2月の米卸売物価指数(PPI)は前月比0.1%低下となり上昇を見込んでいた市場予想に反して低下しました。また、3月のニューヨーク連銀製造業景況指数はマイナス24.6と前月から低下し市場予想も下回りました。2月の米小売売上高も前月比0.4%減となり市場予想を下回っています。さらに1月の米企業在庫は前月比0.1%減となり市場予想を下回りました。一方で3月の全米住宅建設業協会(NAHB)住宅市場指数は44と前月から低下しましたが市場予想を上回っています。

3.業種別動向

業種別S&P500株価指数は全11業種のうち6業種が下げ、エネルギーが5%を超える下落となったほか、素材も3%以上下げました。また、金融も3%近く下落し、資本財・サービスも2%以上下げています。

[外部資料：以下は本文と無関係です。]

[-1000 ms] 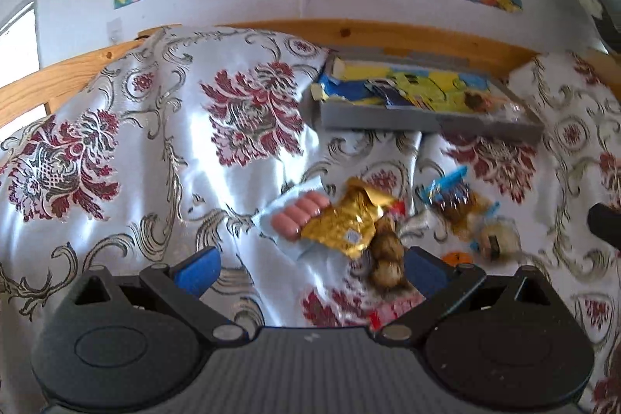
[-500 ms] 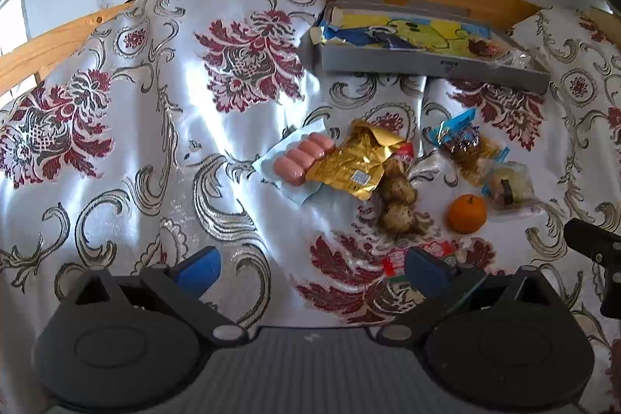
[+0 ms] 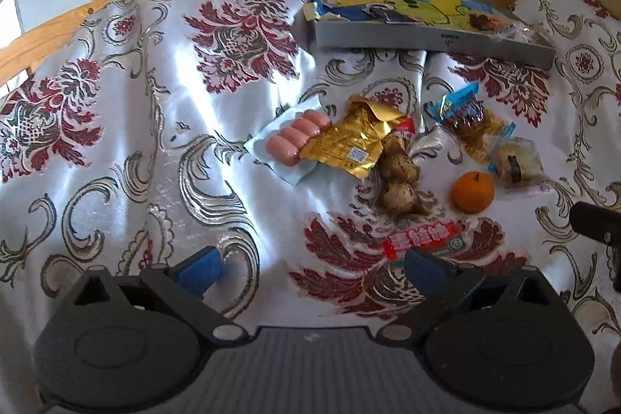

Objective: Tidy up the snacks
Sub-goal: 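Move both open tools back over the snack pile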

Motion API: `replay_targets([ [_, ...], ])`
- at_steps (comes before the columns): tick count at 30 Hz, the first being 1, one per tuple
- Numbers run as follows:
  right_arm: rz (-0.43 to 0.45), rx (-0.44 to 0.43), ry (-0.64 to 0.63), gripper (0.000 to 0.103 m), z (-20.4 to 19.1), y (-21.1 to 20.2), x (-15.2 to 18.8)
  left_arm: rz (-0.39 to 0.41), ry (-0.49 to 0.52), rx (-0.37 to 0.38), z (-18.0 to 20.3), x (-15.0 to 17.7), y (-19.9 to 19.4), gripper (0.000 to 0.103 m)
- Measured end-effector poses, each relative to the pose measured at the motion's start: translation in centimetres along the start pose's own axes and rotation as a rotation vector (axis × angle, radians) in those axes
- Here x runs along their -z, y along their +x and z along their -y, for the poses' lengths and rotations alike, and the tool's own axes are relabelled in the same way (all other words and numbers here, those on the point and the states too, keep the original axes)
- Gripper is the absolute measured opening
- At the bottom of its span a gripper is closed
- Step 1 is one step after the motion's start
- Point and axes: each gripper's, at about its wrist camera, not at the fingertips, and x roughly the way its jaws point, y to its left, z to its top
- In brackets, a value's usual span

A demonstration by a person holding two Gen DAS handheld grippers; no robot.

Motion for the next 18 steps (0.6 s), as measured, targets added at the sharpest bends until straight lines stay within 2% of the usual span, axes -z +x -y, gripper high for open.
replay_targets([
  [11,-0.053,-0.029,0.125,0.102,2.5,1.4,-0.7,0.039,0.069,-0.004,1.0,-0.1,0.1,0.102],
  [18,-0.032,-0.023,0.037,0.102,3.4,2.8,-2.3,0.104,0.18,0.017,3.0,-0.4,-0.3,0.102],
])
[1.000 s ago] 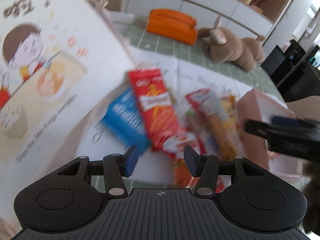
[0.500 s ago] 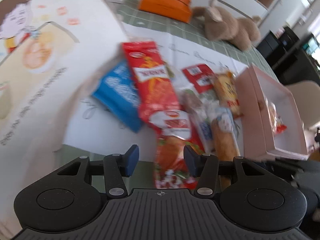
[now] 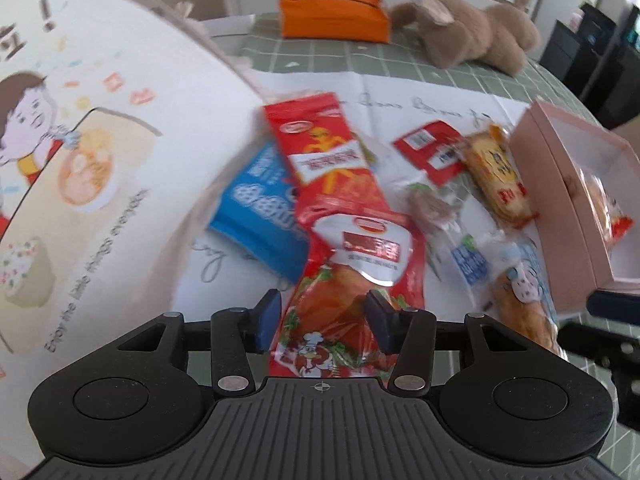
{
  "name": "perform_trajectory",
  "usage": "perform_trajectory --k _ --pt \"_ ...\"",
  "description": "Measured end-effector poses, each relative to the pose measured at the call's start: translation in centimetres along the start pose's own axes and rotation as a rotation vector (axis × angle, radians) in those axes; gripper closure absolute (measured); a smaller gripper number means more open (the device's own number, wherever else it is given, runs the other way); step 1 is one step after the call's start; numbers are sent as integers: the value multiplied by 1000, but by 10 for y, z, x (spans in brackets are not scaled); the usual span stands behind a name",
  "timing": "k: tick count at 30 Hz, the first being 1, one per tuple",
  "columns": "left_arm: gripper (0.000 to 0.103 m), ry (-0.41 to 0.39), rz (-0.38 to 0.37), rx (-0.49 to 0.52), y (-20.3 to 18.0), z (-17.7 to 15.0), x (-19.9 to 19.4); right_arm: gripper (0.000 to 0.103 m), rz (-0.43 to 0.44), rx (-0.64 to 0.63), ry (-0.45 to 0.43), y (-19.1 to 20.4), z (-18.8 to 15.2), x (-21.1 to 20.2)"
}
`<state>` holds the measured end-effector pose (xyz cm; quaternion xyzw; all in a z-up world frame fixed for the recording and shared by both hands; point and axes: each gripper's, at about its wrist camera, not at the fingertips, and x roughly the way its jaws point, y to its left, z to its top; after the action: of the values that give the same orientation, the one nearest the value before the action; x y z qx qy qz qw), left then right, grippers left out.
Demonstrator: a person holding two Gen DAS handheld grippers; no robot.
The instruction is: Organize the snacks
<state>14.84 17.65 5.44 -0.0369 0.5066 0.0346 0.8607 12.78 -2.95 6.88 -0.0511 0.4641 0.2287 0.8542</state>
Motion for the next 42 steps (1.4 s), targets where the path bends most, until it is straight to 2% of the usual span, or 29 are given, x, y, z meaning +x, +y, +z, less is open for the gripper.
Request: perform_trajectory --k 3,9,12,15,17,19,21,24,26,28,30,33,38,42 --pt "55 -17 -13 -33 11 1 -9 66 -19 -38 -23 15 26 7" --pt "55 -18 -96 -72 19 0 -25 63 -98 8 11 -8 110 61" --pt "55 -20 -111 -77 19 0 -29 63 -176 30 31 -19 141 100" --pt "55 -18 -115 -92 21 1 -29 64 -305 22 63 -22 157 138" --pt "55 -14 -121 -98 23 2 -28 67 -350 13 90 -25 161 156" --pt "55 -10 -128 -97 23 5 -25 78 -333 36 119 -29 158 165" --pt "55 -7 -135 -99 23 6 -22 84 -252 81 134 -28 151 164" --pt "55 6 -144 -98 21 8 -16 84 -131 106 165 -20 138 156" --pt "55 11 -149 -97 20 9 -13 84 -24 119 219 -18 131 150" --pt "55 11 -151 -102 20 10 -11 85 31 77 236 -15 132 135" --pt "55 10 -151 -123 22 11 -8 84 -8 29 165 -22 143 112" --pt "55 10 -165 -152 24 11 -6 83 -150 23 111 -40 160 99" --pt "57 15 -164 -144 24 9 -5 83 -211 104 188 -56 168 126" --pt "57 16 -155 -155 30 7 -4 84 -289 73 252 -50 162 156"
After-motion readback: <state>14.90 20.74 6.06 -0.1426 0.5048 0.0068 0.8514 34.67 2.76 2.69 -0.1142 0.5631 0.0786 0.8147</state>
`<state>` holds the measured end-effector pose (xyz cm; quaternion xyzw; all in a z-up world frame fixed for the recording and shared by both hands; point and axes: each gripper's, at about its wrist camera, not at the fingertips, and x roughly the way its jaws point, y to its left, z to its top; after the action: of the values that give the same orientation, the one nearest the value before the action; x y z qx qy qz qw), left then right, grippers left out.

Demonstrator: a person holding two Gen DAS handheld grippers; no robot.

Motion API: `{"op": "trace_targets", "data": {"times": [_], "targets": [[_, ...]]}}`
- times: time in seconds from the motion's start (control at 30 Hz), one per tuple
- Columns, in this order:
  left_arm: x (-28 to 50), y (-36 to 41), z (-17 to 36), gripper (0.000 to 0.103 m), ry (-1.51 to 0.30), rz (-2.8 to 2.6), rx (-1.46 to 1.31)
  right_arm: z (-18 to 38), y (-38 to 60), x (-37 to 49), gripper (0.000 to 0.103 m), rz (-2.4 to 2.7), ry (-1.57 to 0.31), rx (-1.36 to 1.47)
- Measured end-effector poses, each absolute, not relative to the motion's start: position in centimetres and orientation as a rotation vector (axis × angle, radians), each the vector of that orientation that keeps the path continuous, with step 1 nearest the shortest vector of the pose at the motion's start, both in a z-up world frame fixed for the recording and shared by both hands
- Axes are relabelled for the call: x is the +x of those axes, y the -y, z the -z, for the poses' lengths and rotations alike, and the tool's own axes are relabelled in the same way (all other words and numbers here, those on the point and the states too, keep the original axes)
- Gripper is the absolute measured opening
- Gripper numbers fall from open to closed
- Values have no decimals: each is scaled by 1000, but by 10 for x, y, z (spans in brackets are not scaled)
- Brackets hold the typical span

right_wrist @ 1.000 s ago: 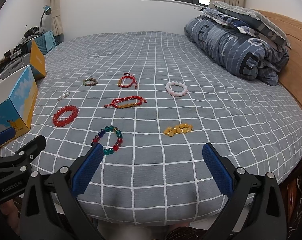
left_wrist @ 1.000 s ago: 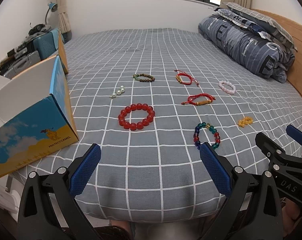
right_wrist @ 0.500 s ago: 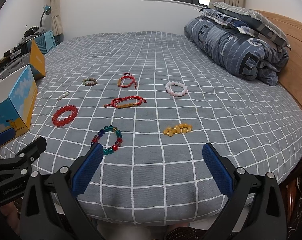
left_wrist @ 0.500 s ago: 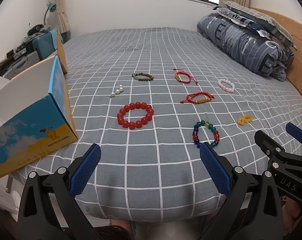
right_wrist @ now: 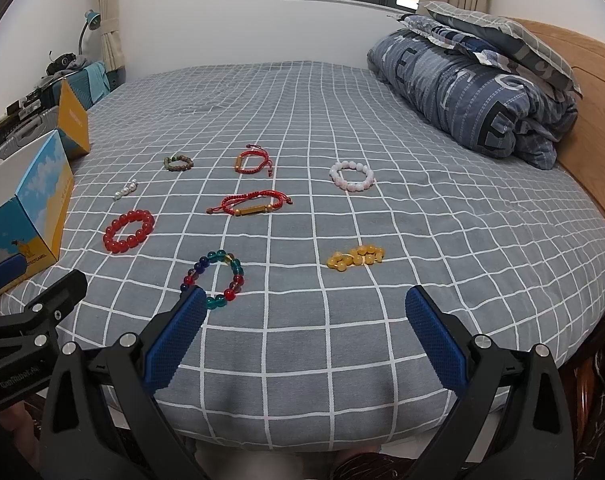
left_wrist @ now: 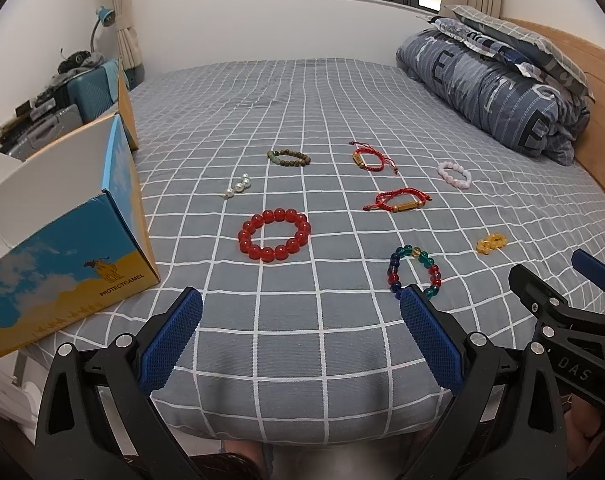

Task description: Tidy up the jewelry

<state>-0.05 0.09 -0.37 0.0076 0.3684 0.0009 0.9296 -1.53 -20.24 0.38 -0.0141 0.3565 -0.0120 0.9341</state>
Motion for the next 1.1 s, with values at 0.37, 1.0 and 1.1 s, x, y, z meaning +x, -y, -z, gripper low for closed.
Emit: {"op": "trace_targets", "data": {"times": [0.37,1.0,1.1], "targets": [[-1,0,2,97,-754,5,18,-3,202,-15,96,25,-728,-32],[-2,1,2,97,-754,4,19,-4,202,-15,96,28,-723,-40],[-1,0,-1,97,-748,-2,18,-6,203,-15,96,28,-721,-38]]}}
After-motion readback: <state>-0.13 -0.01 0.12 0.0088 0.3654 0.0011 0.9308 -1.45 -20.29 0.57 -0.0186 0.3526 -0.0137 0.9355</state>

一方で5業種が上げ、コミュニケーション・サービスと公益事業が1%を超える上昇となっています。

4.個別銘柄動向

クレディ・スイス・グループの経営不安を受けて金融株が改めて売られました。シティーグループ(C)とモルガン・スタンレー(MS)、USバンコープ(USB)が5%以上下げたほか、JPモルガン・チェース(JPM)も4%を超える下落となりました。ゴールドマン・サックス(GS)とウェルズ・ファーゴ(WFC)も3%以上下げています。

中堅銀行株も大きく下げ、格付け会社のS&Pグローバル・レーティングが発行体格付けをシングルAマイナスから投機的水準のダブルBプラスに4段階引き下げたファースト・リパブリック・バンク(FRC)が21%余り下落し、パックウェスト・バンコープ(PACW)も13%近く下げました。また、原油価格の下落を受けて石油関連株が安く、エクソンモービル(XOM)が5%近く下落し、シェブロン(CVX)も4%以上下げました。油田開発のハリバートン(HAL)も9%安となっています。

一方で長期金利の低下を受けて主力ハイテク株の一角が高くネットフリックス(NFLX)が3%高となり、グーグルの持ち株会社であるアルファベット(GOOGL)も2%を超える上昇となりました。フェイスブックを運営するメタ・プラットフォームズ(META)も2%近く上げています。

5.為替・金利等

長期金利は金融システム不安が改めて高まるなか相対的に安全資産とされる米国債が買われたことで0.24%低い3.45%となりました。こうしたなかドル円は円高となり133円台前半で推移しています。

VIEW POINT: 今日の視点

本日の日本市場は金融システム不安が改めて高まっていることから下落してのスタートが予想されます。こうしたなか日経平均は節目の27,000円を割り込みそうですが、朝方の売り一巡後に下げ渋るような動きをみせるかがポイントとなりそうです。